Word for word, transcribe the lines below and drop the pictures.

────────

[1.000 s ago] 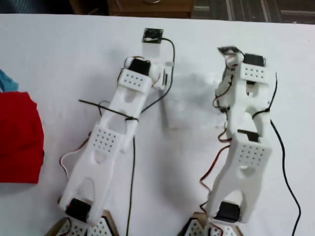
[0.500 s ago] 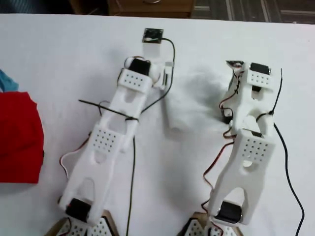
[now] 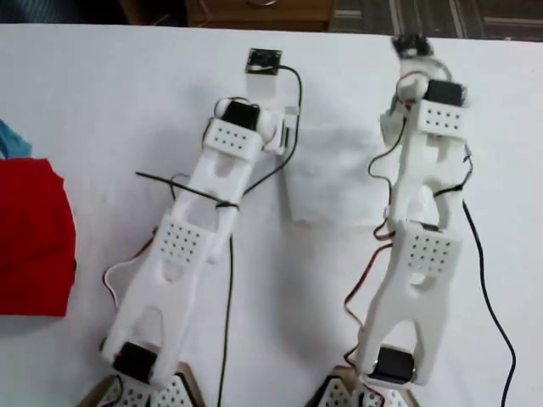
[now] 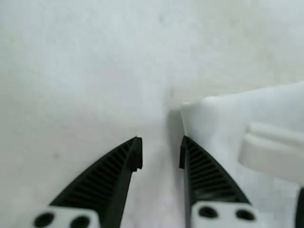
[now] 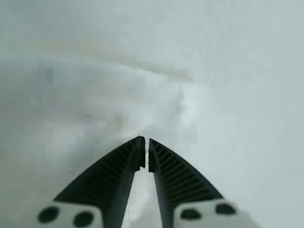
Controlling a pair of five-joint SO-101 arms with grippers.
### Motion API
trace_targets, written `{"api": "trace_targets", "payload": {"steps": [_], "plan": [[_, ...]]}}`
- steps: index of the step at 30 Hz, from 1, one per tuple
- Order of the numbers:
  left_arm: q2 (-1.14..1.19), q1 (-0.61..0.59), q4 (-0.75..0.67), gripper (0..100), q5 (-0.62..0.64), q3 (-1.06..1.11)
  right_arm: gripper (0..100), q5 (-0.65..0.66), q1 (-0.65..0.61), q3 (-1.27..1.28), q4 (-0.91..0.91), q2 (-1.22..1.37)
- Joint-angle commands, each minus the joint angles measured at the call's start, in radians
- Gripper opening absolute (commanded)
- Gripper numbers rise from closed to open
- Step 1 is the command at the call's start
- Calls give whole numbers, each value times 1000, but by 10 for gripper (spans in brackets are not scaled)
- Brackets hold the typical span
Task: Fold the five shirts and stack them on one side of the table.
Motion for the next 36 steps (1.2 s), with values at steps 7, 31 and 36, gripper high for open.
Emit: {"api": "trace_targets", "payload": {"steps": [7,31,36], "plan": [[-15,5,-8,151,-8,-36,19,-11,-10,-72,-185,174],[-15,5,-8,152,-9,-36,164,170,31,-198,283,77],[-15,9,-8,151,-51,-36,262,181,38,14,280,-7]]}}
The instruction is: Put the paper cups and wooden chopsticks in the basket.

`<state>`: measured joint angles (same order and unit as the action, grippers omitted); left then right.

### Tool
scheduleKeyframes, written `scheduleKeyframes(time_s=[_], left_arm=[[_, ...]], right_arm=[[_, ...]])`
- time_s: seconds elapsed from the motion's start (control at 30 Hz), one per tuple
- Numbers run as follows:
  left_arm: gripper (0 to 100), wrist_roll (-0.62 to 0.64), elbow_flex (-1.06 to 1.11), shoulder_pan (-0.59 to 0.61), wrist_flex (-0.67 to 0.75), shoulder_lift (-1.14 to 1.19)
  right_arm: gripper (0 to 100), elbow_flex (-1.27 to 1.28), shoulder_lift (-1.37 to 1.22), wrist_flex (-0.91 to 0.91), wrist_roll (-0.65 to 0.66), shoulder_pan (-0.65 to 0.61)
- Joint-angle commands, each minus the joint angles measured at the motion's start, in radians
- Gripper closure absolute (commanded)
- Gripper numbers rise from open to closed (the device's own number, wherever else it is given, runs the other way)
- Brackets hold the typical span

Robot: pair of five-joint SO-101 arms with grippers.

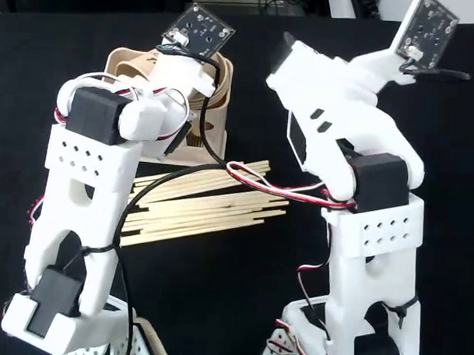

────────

- Completed exercise
[1.000 s ago] 
[0.500 s ago] 
[now] 
[now] 
[now] 
Controlling a pair of five-joint SO-101 arms with grippers.
### Motion API
trace_targets, written `{"api": "trace_targets", "payload": {"steps": [_], "plan": [[_, ...]]}}`
- steps: index of the step at 30 Hz, from 1, one per tuple
- Order of the numbers:
  left_arm: q2 (-1.14..1.19), q1 (-0.61..0.59), q4 (-0.75..0.67), gripper (0..100), q5 (-0.62..0.64), q3 (-1.06..1.11)
  right_arm: gripper (0..100), q5 (-0.65..0.66), q1 (-0.65..0.61), q3 (-1.27..1.28), q4 (-0.91..0.91), q2 (-1.22..1.37)
- Joint-angle commands, each minus the joint angles measured at the call's start, in radians
- Gripper opening absolute (commanded)
- Gripper numbers rise from closed to open
- Step 1 is the command at the call's start
- Calls give whole numbers, each value times 1000, but by 10 for gripper (spans in brackets are not scaled)
- Brackets hold the typical span
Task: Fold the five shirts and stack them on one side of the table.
Motion for the next 36 steps (1.2 s), with values at steps 7, 31 and 36, gripper high for open.
Emit: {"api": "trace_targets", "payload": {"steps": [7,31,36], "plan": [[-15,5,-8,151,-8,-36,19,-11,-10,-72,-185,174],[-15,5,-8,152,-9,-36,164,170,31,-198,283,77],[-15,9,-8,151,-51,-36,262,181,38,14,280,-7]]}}
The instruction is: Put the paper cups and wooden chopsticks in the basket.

`<state>`: measured joint angles (same order and unit as the action, grippers omitted); left then right.

### Tool
scheduleKeyframes, written `scheduleKeyframes(time_s=[_], left_arm=[[_, ...]], right_arm=[[_, ...]])`
- time_s: seconds elapsed from the motion's start (control at 30 Hz), one per tuple
- Numbers run as follows:
  left_arm: gripper (0 to 100), wrist_roll (-0.62 to 0.64), elbow_flex (-1.06 to 1.11), shoulder_pan (-0.59 to 0.61), wrist_flex (-0.67 to 0.75), shoulder_lift (-1.14 to 1.19)
  right_arm: gripper (0 to 100), elbow_flex (-1.27 to 1.28), shoulder_lift (-1.37 to 1.22), wrist_flex (-0.91 to 0.91), wrist_roll (-0.65 to 0.66), shoulder_pan (-0.65 to 0.61)
- Joint-angle commands, each minus the joint angles measured at the motion's start, in radians
- Gripper closure absolute (commanded)
- Gripper numbers rise from open to closed (the device's own number, wherever else it is given, runs the other way)
- Brackets hold the typical span

Robot: pair of five-joint SO-101 arms with grippers.

This exercise has now been fully answered.